Personal information
- Full name: Felipe Sambudio Rosalen
- Date of birth: 27 October 2000 (age 24)
- Place of birth: Sumaré, Brazil
- Height: 1.74 m (5 ft 9 in)
- Position(s): Midfielder

Team information
- Current team: Cheonan City

Youth career
- 2016–2020: Atibaia
- 2017: → Figueirense (loan)

Senior career*
- Years: Team / Apps / (Gls)
- 2020: Atibaia
- 2020: → Paulista (loan) / 8 / (0)
- 2021: Bahia de Feira / 3 / (1)
- 2021: EC São Bernardo / 7 / (0)
- 2022: Operário-MT / 8 / (0)
- 2023: Lemense / 15 / (1)
- 2023–2025: União São João / 29 / (4)
- 2023: → Valerio (loan) / 7 / (2)
- 2024: → Paranavaí (loan) / 11 / (2)
- 2024: → Mirassol (loan) / 3 / (0)
- 2025–: Cheonan City / 15 / (2)

= Felipe Valdívia =

Brazilian footballer

Felipe Sambudio Rosalen (born 27 October 2000), better known as Felipe Valdívia, is a Brazilian professional footballer who plays as a midfielder for Cheonan City.

==Career==

Valdivia started his career at SC Atibaia (currently Lemense FC), Felipe Valdivia gained notoriety in 2023, for his great performance in the União São João title win in the fourth division of São Paulo, a club that had been away from football for years. Valdivia was loaned to Valerio de Itabira, he also helped in the club's runner-up finish in the Second Division of Minas Gerais. In November 2023, he renewed his contract with União São João.
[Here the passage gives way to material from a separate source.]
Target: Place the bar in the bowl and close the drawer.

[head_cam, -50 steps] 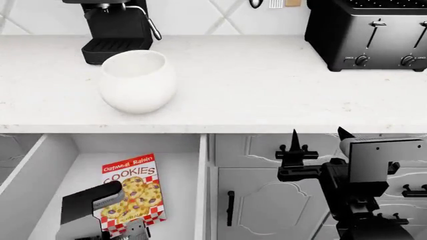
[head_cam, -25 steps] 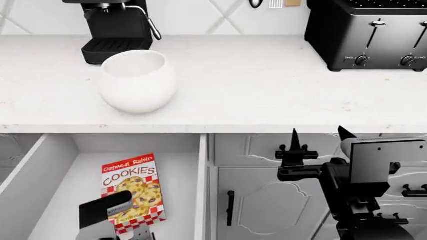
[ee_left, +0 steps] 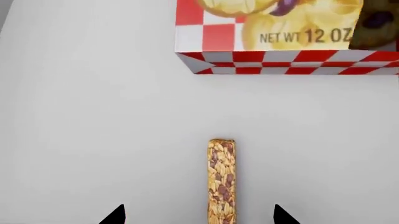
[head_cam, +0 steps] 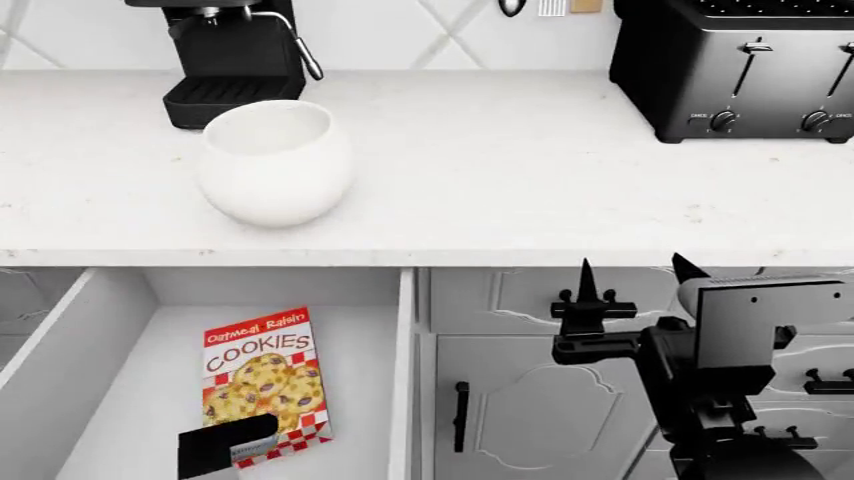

The player was also an amateur champion of Americana for São Roque FC, a fact that generated controversy as the tournament was played alongside professional competitions. In August 2024, Valdívia was loaned to Mirassol until the end of the year. In 2025, after competing in the Campeonato Paulista Série A3, Valdívia transferred to Cheonan City of K League 2.